■ Task statement:
Take each line in the entries below that holds "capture" and show it.

-- Opening Marker --

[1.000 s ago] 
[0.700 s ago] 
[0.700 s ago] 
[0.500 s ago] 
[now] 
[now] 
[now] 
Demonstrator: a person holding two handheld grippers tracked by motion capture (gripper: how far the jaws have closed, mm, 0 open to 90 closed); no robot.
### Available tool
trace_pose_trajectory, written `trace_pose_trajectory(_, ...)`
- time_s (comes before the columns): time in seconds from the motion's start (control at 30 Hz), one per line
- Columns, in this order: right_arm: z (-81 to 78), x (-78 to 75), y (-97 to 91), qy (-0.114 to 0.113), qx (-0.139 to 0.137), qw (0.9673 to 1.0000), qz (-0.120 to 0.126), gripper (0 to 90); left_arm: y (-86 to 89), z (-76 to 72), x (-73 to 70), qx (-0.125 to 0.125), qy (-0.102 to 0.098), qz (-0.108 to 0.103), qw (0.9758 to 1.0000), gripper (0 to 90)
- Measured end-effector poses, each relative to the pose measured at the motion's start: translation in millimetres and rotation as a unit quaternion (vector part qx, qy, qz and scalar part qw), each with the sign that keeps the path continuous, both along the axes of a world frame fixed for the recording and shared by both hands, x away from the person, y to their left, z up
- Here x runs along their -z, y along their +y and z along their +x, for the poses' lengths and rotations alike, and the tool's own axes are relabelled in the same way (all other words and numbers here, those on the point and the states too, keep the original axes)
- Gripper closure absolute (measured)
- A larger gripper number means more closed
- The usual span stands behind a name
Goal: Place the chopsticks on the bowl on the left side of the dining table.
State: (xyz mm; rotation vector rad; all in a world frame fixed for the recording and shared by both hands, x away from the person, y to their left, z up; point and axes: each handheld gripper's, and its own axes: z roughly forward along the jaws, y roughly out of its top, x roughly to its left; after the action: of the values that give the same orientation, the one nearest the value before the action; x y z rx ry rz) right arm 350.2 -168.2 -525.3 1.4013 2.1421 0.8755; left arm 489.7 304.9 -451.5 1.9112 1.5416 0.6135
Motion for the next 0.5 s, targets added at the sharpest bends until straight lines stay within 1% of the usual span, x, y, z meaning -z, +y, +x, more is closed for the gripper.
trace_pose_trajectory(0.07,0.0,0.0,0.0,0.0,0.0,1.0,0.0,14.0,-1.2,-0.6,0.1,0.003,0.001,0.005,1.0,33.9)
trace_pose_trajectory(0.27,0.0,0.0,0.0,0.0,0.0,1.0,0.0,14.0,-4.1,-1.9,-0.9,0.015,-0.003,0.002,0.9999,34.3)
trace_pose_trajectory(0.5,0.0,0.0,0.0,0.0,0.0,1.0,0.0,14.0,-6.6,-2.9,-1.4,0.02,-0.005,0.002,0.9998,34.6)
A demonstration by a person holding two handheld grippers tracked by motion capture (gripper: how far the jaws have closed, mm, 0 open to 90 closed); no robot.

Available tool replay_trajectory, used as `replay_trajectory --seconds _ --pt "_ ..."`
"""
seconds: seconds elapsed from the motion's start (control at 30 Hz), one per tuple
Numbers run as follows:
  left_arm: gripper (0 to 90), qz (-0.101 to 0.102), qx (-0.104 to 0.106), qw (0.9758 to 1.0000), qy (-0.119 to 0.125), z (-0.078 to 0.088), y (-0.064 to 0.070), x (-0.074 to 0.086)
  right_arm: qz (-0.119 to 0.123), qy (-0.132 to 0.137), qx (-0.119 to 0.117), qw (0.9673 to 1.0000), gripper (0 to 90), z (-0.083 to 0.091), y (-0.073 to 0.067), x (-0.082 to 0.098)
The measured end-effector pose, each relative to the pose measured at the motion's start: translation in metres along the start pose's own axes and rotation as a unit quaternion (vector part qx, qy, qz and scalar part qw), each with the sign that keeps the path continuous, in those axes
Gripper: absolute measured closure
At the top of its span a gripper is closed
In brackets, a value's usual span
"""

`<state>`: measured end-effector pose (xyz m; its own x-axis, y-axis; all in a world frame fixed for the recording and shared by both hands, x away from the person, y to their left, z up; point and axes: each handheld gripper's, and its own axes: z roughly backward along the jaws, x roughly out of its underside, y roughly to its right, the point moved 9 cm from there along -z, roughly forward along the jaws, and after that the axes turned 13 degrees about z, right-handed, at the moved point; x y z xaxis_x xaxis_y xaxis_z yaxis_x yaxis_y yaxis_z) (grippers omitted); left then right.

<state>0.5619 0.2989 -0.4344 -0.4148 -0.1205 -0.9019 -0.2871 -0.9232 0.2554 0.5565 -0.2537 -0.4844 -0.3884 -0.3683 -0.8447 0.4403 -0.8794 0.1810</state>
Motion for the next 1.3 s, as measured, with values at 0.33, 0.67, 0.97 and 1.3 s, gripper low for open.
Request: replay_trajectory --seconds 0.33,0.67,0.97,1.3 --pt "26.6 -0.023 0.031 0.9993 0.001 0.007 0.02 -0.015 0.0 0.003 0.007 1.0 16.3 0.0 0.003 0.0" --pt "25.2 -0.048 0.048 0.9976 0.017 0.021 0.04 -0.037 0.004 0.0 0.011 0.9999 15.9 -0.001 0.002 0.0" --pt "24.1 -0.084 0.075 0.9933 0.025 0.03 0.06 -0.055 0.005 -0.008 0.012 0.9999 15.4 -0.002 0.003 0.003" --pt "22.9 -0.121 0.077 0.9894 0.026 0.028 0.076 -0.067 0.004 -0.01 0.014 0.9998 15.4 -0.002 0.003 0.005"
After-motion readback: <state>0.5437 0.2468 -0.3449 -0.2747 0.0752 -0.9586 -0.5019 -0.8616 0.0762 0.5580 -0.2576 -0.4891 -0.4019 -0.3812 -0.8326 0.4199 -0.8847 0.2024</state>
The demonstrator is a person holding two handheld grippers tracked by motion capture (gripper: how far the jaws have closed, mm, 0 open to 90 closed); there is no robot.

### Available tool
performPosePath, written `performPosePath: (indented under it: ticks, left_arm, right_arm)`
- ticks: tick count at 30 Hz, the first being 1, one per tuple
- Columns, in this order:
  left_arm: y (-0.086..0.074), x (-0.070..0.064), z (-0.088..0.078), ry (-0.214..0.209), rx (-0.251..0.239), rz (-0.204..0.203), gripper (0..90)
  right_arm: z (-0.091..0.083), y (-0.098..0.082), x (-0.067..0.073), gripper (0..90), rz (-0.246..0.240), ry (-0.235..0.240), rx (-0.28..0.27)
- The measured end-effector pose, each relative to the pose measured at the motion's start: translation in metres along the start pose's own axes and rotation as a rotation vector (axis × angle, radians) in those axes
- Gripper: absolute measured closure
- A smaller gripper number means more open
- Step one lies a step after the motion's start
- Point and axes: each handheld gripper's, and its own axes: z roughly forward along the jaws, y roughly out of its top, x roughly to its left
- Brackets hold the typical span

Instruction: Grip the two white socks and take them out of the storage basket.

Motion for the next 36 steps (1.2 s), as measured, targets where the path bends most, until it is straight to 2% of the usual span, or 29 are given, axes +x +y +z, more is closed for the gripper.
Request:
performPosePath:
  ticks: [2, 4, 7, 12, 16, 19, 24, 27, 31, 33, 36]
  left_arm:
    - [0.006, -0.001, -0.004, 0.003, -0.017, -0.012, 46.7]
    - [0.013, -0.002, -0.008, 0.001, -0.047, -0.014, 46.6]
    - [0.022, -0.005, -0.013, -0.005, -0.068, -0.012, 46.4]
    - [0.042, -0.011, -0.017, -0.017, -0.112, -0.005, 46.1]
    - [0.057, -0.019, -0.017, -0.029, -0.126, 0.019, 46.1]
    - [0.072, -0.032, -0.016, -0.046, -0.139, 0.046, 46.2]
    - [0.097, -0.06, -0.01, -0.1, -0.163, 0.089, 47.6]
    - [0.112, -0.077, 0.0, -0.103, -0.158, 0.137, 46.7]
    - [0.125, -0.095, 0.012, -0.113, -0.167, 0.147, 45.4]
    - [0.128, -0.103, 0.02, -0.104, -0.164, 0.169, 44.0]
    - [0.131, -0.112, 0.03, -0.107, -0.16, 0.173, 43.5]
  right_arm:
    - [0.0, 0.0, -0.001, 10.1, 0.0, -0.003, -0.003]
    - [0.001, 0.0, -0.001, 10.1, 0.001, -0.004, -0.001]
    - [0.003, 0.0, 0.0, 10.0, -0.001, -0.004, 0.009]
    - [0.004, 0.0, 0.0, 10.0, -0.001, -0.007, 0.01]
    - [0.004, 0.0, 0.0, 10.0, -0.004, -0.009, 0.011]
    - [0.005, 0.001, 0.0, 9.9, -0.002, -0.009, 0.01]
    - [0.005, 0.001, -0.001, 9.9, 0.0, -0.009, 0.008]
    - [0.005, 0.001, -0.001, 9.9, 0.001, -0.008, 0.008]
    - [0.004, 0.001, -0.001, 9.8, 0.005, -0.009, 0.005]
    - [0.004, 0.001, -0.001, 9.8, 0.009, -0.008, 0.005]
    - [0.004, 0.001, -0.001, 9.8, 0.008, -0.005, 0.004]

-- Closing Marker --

■ Output for this exercise:
Demonstrator: a person holding two handheld grippers tracked by motion capture (gripper: how far the jaws have closed, mm, 0 open to 90 closed); no robot.
A demonstration by a person holding two handheld grippers tracked by motion capture (gripper: how far the jaws have closed, mm, 0 open to 90 closed); no robot.
The demonstrator is a person holding two handheld grippers tracked by motion capture (gripper: how far the jaws have closed, mm, 0 open to 90 closed); there is no robot.

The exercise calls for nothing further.